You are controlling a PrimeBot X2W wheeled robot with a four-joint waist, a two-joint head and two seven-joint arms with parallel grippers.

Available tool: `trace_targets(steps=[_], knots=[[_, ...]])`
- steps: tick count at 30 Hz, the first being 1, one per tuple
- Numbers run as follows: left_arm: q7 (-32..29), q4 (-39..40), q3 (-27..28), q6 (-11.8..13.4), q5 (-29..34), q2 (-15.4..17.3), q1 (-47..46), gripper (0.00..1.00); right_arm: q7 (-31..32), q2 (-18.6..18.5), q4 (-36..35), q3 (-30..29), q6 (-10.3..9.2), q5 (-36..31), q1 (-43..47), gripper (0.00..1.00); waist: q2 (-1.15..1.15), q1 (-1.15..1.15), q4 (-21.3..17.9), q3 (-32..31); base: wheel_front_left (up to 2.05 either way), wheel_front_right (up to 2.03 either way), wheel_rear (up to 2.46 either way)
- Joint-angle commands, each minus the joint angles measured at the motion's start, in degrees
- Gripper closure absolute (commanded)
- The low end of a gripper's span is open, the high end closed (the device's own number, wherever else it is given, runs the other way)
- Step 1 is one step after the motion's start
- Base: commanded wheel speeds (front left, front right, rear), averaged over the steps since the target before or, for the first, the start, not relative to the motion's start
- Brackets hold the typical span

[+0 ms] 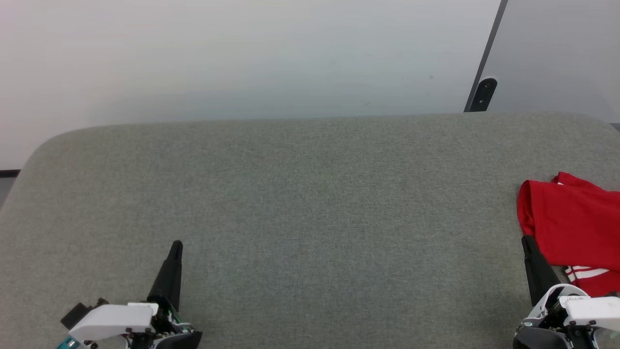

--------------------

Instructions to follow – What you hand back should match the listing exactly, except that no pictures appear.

Result –
You are controlling a PrimeBot X2W wheeled robot with a four-joint waist, a two-joint head and two seven-joint arms with parallel grippers.

Available tool: `trace_targets(steps=[_], knots=[[_, ...]])`
- steps: tick count at 30 Hz, the first being 1, one per tuple
- Numbers run as follows: left_arm: q7 (-32..29), q4 (-39..40), q3 (-27..28), q6 (-11.8..13.4), q5 (-29..34), q2 (-15.4..17.3), q1 (-47..46), gripper (0.00..1.00); right_arm: q7 (-31..32), q2 (-18.6..18.5), q4 (-36..35), q3 (-30..29), q6 (-10.3..9.2), q5 (-36..31), q1 (-43..47), gripper (0.00..1.00); waist: q2 (-1.15..1.15), q1 (-1.15..1.15), q4 (-21.3..17.9), q3 (-32..31); base: wheel_front_left (up to 2.05 either way), wheel_front_right (up to 2.03 either way), wheel_rear (up to 2.46 either way)
- Joint-angle commands, each minus the joint angles measured at the motion's start, in degrees
- Gripper closure absolute (commanded)
- The low end of a gripper's span is open, the high end closed (the device's own number, wherever else it is given, runs the other way)
- Step 1 is one step after the motion's start
- Base: commanded wheel speeds (front left, front right, rear), averaged over the steps since the target before or, for the first, the start, not relative to the motion's start
- Brackets hold the typical span

[+0 ms] 

Nothing else belongs to this exercise.